Is Nigerian creator of the Internet or a fraud?

Nigerian-born Philip Emeagwali, was born to a poor family in 1954. Photo/FILE

As we reflect during this period on who our heroes are, one appears to have escaped the attention of most in the technology world.

Quick one. Who invented the world’s first computer and then provided the research that led to the development of the internet?

If you were going to say the Nigerian-born Philip Emeagwali, then skip to the head of the class.

Mr Emeagwali was born to a poor family in 1954.

His father was quick to recognise that his son had a special gift, he was able to process mathematical equations at speeds that were daunting to the grown-ups around him.

But despite of his talent, the young maths whiz had to drop out of school because of poverty.

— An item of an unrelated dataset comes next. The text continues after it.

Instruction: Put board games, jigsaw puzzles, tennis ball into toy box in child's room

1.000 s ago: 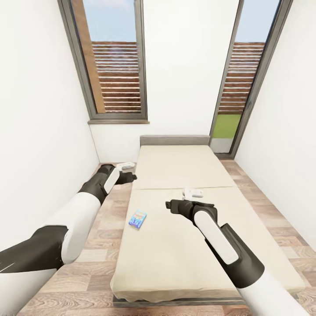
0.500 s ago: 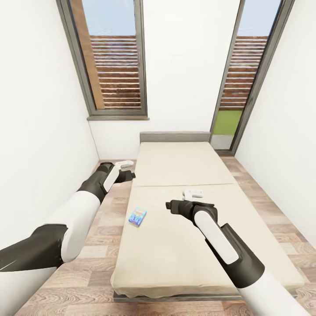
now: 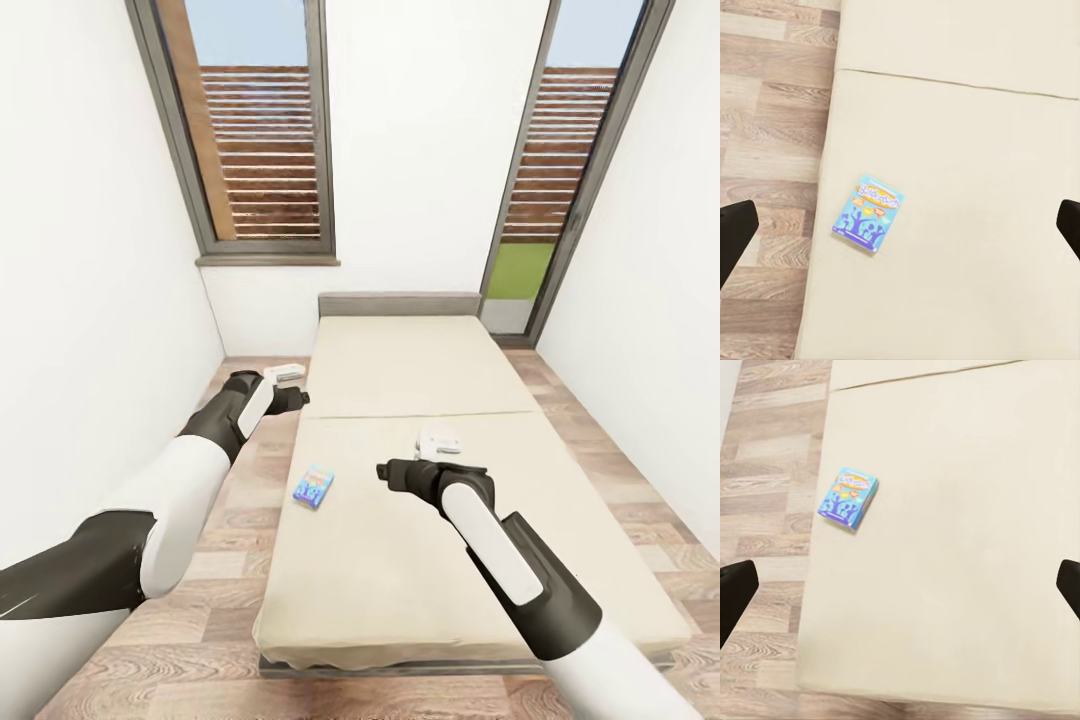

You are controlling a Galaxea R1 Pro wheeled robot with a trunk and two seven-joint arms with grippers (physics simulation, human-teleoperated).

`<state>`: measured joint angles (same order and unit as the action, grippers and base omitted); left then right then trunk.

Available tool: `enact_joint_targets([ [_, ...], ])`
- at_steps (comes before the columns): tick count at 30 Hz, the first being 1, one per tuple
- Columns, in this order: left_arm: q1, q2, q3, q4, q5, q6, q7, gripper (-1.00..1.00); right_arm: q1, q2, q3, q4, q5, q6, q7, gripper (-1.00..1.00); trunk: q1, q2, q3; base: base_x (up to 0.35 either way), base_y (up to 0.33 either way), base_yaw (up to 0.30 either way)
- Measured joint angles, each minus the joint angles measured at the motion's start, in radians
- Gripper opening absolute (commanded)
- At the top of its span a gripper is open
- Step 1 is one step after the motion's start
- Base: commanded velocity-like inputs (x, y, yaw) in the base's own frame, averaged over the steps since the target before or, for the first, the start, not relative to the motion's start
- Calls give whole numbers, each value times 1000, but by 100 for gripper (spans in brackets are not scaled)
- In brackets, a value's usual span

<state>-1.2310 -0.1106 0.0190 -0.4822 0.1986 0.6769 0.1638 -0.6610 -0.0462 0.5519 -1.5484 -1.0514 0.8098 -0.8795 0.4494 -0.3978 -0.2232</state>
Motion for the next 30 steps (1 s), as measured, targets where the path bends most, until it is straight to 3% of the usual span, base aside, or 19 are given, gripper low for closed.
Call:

Nonethless, he managed to attend some of the world’s most prestigious educational facilities—including the University of London, George Washington University and the University of Maryland, and later earned a doctoral fellowship from the University of Michigan.

Dubbed the fastest man on earth due to his mental prowess, the technology king is a self-proclaimed father of the Internet.

His Connection Machine invention is said to have the genesis of the internet as we know it today.

A 1980s discovery by Mr Emeagwali revealed that programmed microprocessors in computers could talk to each other at the same time — a basic tenet of the working of the internet.

Time magazine says that the success of this record-breaking experiment meant that there was now a practical and inexpensive way to use machines like this to speak to each other all over the world.

“Within a few years, the oil industry had seized upon this idea, then called the Hyperball International Network creating a virtual world wide web of ultrafast digital communication,” the magazine wrote in 2007.

The discovery earned him the Institute of Electronics and Electrical Engineers’ Gordon Bell Prize in 1989, considered the Nobel Prize of computing, and he was later hailed as one of the fathers of the Internet.

Since then, he has won more than 100 prizes for his work and Apple computer has used his microprocessor technology in their Power Mac G4 model.

Today he lives in Washington with his wife and son.

But others have disputed the high-flying achievements.

Some, like the Sahara Report, say that none of Mr Emeagwali’s lofty claims, on whose strength he has curried favour and recognition from gullible and hero-hungry black people, is true.

Researchers claim that despite being hailed by academics, the media (including the BBC, Ebony and Essence magazines) and his country as the father of the internet, Mr Emeagwali is a figment of the very same internet he claims to have created.

They accuse him of massaging the internet in order to validate fraudulent claims about himself.

The moral of the lesson then on this Mashujaa day then, is to vet your heroes thoroughly, for behind the highfalutin claims may stand a fraud.